Chroniques

par gérard corneloup

L’Italiana in Algeri | L’Italienne à Alger
dramma giocoso de Gioacchino Rossini

Opéra Grand Avignon
- 4 février 2014
L’Italiana in Algeri (Rossini) à l'affiche de l'Opéra d'Avignon
© cédric delestrade

« Première audition à Avignon » annonce d’emblée le programme. Et il ne s’agit pas d’un opéra du siècle présent ou du siècle dernier, mais d’un ouvrage affichant deux cents ans d’âge et illustrant à merveille l’art éblouissant de l’un des pères du belcanto : il signor Gioacchino Antonio Rossini – une partition majeure dans l’abondante production du prolifique compositeur, à une période charnière de sa carrière. Les premiers ouvrages lyriques du jeune Italien, tels La scala di seta, Il signor Bruschino [lire notre critique du DVD] ou encore L’occasione fa il ladro n’étaient que de vivaces petites pièces légères en un seul acte. Avec le sérieux Tancredi, il franchissait un stade vers un répertoire plus ample. Avec L’Italiana in Algeri, il le concrétisait avec brio, sur un livret d’Angelo Anelli dans le genre comique, via une commande du Teatro San Benedetto de Venise qui le créa en mai 1813.

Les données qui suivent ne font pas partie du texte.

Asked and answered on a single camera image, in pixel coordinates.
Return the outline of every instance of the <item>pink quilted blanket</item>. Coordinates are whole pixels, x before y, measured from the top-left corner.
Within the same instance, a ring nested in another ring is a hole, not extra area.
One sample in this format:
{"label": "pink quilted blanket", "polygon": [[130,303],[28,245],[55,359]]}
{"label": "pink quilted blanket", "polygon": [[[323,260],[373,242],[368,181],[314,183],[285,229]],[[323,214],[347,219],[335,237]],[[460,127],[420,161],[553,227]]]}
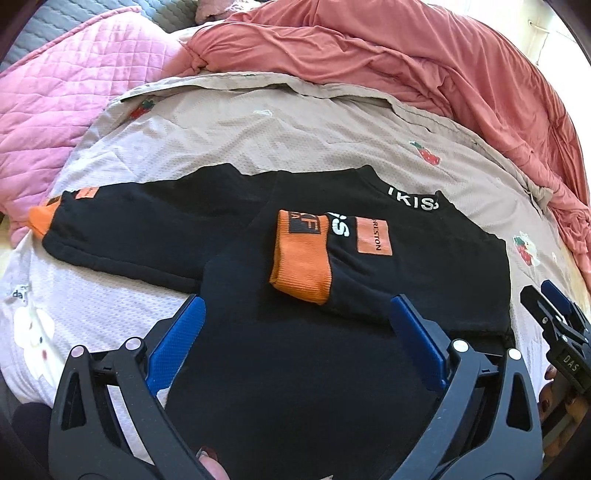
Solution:
{"label": "pink quilted blanket", "polygon": [[0,210],[11,242],[106,104],[146,82],[192,74],[183,45],[125,7],[98,15],[0,74]]}
{"label": "pink quilted blanket", "polygon": [[471,129],[554,192],[550,208],[591,288],[589,190],[574,126],[537,68],[487,26],[420,0],[277,0],[188,45],[213,72],[353,83]]}

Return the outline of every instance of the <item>orange label patch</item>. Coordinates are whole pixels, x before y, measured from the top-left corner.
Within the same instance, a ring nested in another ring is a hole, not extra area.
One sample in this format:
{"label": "orange label patch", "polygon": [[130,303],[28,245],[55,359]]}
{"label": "orange label patch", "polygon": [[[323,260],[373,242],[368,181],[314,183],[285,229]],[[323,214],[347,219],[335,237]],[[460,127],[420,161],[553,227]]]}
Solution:
{"label": "orange label patch", "polygon": [[392,255],[392,245],[385,220],[357,218],[357,251],[360,254]]}
{"label": "orange label patch", "polygon": [[88,187],[87,189],[81,189],[76,193],[76,200],[78,199],[91,199],[94,198],[96,192],[99,191],[98,187]]}

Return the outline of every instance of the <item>cartoon print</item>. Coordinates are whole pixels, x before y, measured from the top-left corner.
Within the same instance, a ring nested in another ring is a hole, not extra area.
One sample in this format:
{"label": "cartoon print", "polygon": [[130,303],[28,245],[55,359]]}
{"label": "cartoon print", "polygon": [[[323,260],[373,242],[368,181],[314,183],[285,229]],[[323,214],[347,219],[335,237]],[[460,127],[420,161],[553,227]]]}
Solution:
{"label": "cartoon print", "polygon": [[439,165],[439,162],[441,162],[441,158],[439,158],[436,155],[433,155],[431,152],[429,152],[428,149],[423,147],[419,142],[410,142],[410,144],[418,150],[418,152],[422,156],[423,160],[426,161],[427,163],[430,163],[433,166],[437,166],[437,165]]}
{"label": "cartoon print", "polygon": [[45,377],[57,388],[64,370],[64,359],[52,342],[56,324],[44,310],[29,300],[14,313],[14,341],[24,350],[25,363],[35,380]]}
{"label": "cartoon print", "polygon": [[152,100],[146,99],[139,104],[139,107],[137,107],[133,112],[129,114],[128,118],[130,120],[136,120],[143,114],[148,113],[154,107],[154,105],[155,103]]}
{"label": "cartoon print", "polygon": [[519,232],[519,235],[513,237],[513,243],[528,267],[537,267],[540,264],[538,250],[527,233]]}

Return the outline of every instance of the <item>orange cuff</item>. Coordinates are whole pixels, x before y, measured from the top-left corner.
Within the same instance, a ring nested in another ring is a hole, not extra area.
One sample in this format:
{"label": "orange cuff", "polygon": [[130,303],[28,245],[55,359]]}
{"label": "orange cuff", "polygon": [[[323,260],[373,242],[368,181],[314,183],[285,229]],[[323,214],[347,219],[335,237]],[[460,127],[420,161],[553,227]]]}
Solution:
{"label": "orange cuff", "polygon": [[48,200],[45,206],[33,207],[29,210],[28,227],[33,230],[35,236],[41,240],[49,231],[51,222],[61,204],[61,196]]}
{"label": "orange cuff", "polygon": [[328,228],[326,215],[280,210],[271,285],[300,300],[326,303],[332,282],[326,249]]}

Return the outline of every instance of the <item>white cartoon character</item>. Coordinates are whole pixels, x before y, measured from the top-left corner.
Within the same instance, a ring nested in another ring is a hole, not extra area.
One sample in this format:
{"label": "white cartoon character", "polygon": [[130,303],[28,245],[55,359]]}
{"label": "white cartoon character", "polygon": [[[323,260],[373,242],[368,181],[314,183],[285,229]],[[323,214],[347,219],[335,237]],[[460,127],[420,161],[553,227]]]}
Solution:
{"label": "white cartoon character", "polygon": [[24,350],[25,363],[35,380],[43,376],[57,388],[64,370],[64,359],[52,342],[56,324],[47,312],[27,306],[14,313],[14,341]]}

Il convient cependant de reconnaître que cette pièce alertement troussée, cette partition brillante et enlevée, ne connut jamais les honneurs avec autant de fréquence et de superbe que ses « condisciples » Cenerentola ou Il barbiere di Siviglia. La trame est pourtant bien dans le goût d’une Europe encore toute imprégnée du Siècle des Lumières pour laquelle les territoires lointains, de surcroit non chrétiens, Turquie et Maghreb en particulier, sont regardés avec curiosité, un rien de condescendance et une pointe d’angoisse. Avant qu’un Turc vienne en Italie, lui aussi conduit par Rossini, c’est une Italienne qui arrive en Algérie pour se débrouiller, charme au visage, ruse au cerveau, à rendre la liberté à son amant, Lindoro, capturé par les infidèles et fait esclave de Mustafa, nabab du lieu, lui-même infligé d’une épouse, Elvira, qu’il juge importune et dont il veut se séparer. On imagine l’imbroglio qui s’installe, alimenté par divers comparses.

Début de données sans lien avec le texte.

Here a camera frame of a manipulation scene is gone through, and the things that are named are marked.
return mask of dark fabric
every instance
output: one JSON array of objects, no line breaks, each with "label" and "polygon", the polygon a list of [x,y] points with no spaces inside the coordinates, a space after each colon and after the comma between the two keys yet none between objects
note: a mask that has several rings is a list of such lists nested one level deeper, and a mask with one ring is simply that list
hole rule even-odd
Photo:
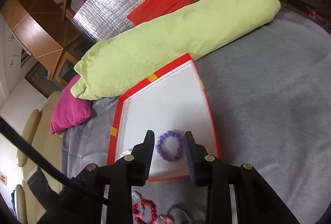
[{"label": "dark fabric", "polygon": [[45,174],[39,166],[37,166],[37,170],[29,177],[27,184],[41,206],[46,211],[51,209],[52,204],[58,198],[58,194],[51,189]]},{"label": "dark fabric", "polygon": [[0,194],[0,220],[1,220],[1,224],[21,224],[13,216],[12,212],[6,205],[5,200],[3,199],[1,194]]},{"label": "dark fabric", "polygon": [[14,218],[17,219],[16,208],[15,208],[15,189],[13,190],[11,197],[12,197],[13,215],[14,215]]}]

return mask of purple bead bracelet
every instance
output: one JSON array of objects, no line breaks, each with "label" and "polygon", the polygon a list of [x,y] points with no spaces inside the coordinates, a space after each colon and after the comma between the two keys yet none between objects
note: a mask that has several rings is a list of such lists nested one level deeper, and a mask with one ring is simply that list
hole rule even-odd
[{"label": "purple bead bracelet", "polygon": [[[177,153],[174,156],[168,155],[168,153],[165,152],[162,149],[163,141],[168,137],[177,138],[177,141],[178,141]],[[156,149],[157,149],[159,155],[164,160],[166,160],[166,161],[177,161],[177,160],[180,159],[180,157],[183,154],[183,147],[184,147],[183,138],[178,133],[175,133],[173,131],[168,131],[167,133],[160,136],[160,138],[158,140],[158,144],[156,146]]]}]

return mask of black cable
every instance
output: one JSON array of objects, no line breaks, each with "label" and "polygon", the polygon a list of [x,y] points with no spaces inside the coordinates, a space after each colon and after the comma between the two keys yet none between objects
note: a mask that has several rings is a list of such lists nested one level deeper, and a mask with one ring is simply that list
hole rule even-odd
[{"label": "black cable", "polygon": [[90,196],[94,200],[99,201],[104,205],[108,205],[107,198],[97,195],[96,193],[91,192],[81,185],[73,182],[58,169],[56,169],[38,151],[29,145],[28,142],[25,141],[2,117],[0,117],[0,132],[35,164],[37,164],[41,169],[45,170],[50,176],[59,181],[61,184],[80,194]]}]

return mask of wooden cabinet
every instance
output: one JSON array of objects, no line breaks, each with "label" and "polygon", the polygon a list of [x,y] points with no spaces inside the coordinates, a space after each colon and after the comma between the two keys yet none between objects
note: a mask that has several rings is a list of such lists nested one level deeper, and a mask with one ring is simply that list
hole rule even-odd
[{"label": "wooden cabinet", "polygon": [[94,42],[69,20],[53,0],[7,0],[1,14],[13,33],[62,85]]}]

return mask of bed
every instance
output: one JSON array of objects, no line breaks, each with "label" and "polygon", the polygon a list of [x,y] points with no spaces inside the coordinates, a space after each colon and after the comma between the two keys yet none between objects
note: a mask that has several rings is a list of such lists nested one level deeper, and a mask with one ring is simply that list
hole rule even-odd
[{"label": "bed", "polygon": [[[224,161],[253,164],[300,223],[316,223],[331,202],[330,43],[314,22],[282,9],[271,23],[196,61]],[[63,173],[106,164],[116,104],[117,97],[95,101],[92,117],[64,132]],[[158,214],[181,204],[204,219],[206,189],[189,178],[136,190]]]}]

On ne peut qu’admirer la maestria avec laquelle le compositeur mène la danse, alliant airs, duos empanachés et aria alanguies, exigeant beaucoup de ses interprètes. Reste aussi à visualiser, deux siècles plus tard, cette Algérie d’avant la conquête française où l’homme affiche son pouvoir et ses muscles et où la femme est volontiers voilée. Le metteur en scène Nicola Berloffa [lire notre chronique du 3 octobre 2008], également auteur de costumes très en situation, se tire particulièrement bien d’affaire. Il procède par touches plutôt qu’en imposant un climat obsessionnel et oppressant, et joue particulièrement bien avec les masses chorales, ici masculines, tour à tours ironiques et battantes. Encore fait-il intervenir voilées les inévitables servantes, et même affublées de lunettes noires, mais sans excès. Il est dommage que les décors de Rifail Ajdarpasic, d’une triste banalité et de tristounettes couleurs tout comme les éclairages sans relief de Gianluca Antolini, n’ajoutent rien et enlèvent de la force à ce brillant travail scénique.

Musicalement, l’ouvrage demande un chef rompu à ce répertoire et une distribution acquise à cette forme de chant associant aisance, habileté et volubilité, avec un art du duo buffa propre au genre, tel l’éblouissante scène Se inclinassi a prender moglie entre Mustafa et Lindoro. L’Isabella de Silvia Tro Santafe, à l’émission étincelante, l’Elvira piquante de Clémence Tilquin, le Taddeo (un autre amant passager de notre Italienne) d’Armando Noguera, d’une émission vocale sans faille, enfin le Mustafa encore solide de Donato Di Stefano, possèdent tous les critères requis, bien entourés par la fraîche servante Zulma d’Amaya Domínguez et le convainquant Haly de Giulio Mastrototaro. En revanche, on reste un peu sur sa faim avec le Lindoro du tout jeune ténor Julien Dran : le medium est souple, expressif, mais l’aigu est dur, un peu brut de décoffrage, dénué de grâce. À l’inverse, les chœurs maison sont un régal d’homogénéité vocale autant que scénique et la direction à la fois brillante, colorée et enlevée du chef Roberto Rizzi Brignoli [lire notre chronique du 15 novembre 2013], fort bien servie par l’habile continuo de Mathieu Pordoy, est un atout de choix pour ce savoureux spectacle.